## What you need to do
Where a line of the records contains the word "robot", show that line.
^^^^
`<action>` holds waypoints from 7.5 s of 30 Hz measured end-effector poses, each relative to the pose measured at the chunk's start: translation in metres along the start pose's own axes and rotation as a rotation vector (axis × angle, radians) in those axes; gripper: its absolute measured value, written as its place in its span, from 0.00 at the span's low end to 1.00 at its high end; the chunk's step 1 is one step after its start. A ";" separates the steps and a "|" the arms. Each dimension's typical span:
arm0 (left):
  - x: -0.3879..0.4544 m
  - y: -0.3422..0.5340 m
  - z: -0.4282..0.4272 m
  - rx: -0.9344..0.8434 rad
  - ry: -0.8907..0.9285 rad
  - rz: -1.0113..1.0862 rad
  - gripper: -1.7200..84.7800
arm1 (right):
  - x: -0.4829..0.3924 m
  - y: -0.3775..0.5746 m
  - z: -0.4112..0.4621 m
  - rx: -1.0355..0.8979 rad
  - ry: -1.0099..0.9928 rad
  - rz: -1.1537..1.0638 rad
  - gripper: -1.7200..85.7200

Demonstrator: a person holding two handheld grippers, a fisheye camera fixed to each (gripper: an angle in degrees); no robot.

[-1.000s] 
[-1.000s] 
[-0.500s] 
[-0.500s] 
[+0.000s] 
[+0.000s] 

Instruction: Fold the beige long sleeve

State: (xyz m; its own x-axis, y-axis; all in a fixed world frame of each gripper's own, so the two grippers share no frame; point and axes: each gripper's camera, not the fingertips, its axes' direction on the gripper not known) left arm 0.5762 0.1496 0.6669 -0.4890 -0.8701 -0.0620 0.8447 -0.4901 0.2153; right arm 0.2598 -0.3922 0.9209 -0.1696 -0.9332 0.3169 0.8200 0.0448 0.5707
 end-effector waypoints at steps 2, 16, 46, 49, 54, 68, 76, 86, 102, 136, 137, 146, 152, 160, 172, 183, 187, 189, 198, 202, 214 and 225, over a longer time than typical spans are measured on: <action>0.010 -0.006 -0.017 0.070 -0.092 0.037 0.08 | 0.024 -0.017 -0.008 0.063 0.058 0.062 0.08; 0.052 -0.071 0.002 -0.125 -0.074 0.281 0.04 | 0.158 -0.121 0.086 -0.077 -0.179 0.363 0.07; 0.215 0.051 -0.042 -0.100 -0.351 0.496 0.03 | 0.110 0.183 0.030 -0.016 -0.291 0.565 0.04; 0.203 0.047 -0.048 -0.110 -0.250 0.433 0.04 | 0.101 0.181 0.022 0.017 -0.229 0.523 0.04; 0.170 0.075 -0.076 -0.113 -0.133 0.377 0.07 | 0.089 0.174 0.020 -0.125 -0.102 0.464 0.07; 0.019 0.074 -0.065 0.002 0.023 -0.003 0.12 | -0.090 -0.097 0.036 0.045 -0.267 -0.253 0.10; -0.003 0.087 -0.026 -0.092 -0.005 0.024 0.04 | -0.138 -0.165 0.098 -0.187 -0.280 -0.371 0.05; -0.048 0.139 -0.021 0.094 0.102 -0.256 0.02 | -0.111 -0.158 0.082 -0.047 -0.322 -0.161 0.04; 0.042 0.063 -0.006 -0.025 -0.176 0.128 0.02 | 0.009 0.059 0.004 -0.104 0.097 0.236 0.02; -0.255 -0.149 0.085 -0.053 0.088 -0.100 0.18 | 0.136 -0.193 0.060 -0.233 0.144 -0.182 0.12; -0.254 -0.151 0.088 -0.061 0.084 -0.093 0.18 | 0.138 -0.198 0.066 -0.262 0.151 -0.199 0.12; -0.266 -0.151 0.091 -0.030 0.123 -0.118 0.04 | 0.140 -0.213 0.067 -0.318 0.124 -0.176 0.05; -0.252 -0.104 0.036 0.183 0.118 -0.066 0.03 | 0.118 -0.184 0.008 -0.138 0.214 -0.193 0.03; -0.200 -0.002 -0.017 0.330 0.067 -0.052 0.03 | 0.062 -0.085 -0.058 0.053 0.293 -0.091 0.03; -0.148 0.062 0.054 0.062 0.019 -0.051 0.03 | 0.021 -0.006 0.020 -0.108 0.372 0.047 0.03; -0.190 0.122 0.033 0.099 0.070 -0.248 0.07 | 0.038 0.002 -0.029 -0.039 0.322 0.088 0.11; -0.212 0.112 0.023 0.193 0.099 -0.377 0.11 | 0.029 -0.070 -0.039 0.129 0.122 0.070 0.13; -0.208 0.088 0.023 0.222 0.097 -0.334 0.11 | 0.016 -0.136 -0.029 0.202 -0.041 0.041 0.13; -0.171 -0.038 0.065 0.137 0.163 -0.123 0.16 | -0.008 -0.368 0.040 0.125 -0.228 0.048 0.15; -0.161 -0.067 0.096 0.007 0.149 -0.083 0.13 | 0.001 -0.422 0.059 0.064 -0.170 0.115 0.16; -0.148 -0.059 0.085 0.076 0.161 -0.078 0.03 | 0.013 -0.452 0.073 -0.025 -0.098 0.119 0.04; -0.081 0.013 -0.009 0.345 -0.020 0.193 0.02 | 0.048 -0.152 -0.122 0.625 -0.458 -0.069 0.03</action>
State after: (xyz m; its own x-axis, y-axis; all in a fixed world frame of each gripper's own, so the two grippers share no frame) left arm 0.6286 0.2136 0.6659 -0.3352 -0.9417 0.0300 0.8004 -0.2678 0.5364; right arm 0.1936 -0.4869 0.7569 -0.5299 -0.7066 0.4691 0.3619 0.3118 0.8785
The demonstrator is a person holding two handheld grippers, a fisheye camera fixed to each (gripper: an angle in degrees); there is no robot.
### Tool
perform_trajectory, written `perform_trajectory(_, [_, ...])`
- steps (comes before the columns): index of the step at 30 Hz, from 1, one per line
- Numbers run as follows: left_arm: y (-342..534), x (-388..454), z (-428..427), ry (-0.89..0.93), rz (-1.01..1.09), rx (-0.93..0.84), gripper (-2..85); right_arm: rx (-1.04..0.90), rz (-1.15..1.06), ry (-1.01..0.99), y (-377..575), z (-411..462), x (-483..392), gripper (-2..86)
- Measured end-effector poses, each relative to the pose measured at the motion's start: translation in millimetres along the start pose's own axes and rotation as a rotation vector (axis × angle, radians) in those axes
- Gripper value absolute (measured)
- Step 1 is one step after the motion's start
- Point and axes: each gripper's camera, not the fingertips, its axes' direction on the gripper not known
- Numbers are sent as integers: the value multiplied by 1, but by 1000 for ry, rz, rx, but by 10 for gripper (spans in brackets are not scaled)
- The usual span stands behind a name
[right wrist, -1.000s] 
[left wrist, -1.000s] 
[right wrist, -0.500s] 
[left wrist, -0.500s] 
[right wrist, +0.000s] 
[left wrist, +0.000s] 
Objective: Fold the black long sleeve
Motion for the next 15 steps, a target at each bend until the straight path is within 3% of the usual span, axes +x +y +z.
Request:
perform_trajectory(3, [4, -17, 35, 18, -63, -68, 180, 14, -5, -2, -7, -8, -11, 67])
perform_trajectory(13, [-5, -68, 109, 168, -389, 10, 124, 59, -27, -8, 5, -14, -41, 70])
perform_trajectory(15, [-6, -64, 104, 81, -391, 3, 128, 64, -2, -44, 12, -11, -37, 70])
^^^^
## Expected answer
Demonstrator: a person holding two handheld grippers, a fisheye camera fixed to each (gripper: an angle in degrees); no robot.
The demonstrator is a person holding two handheld grippers, a fisheye camera fixed to each (gripper: an angle in degrees); there is no robot.

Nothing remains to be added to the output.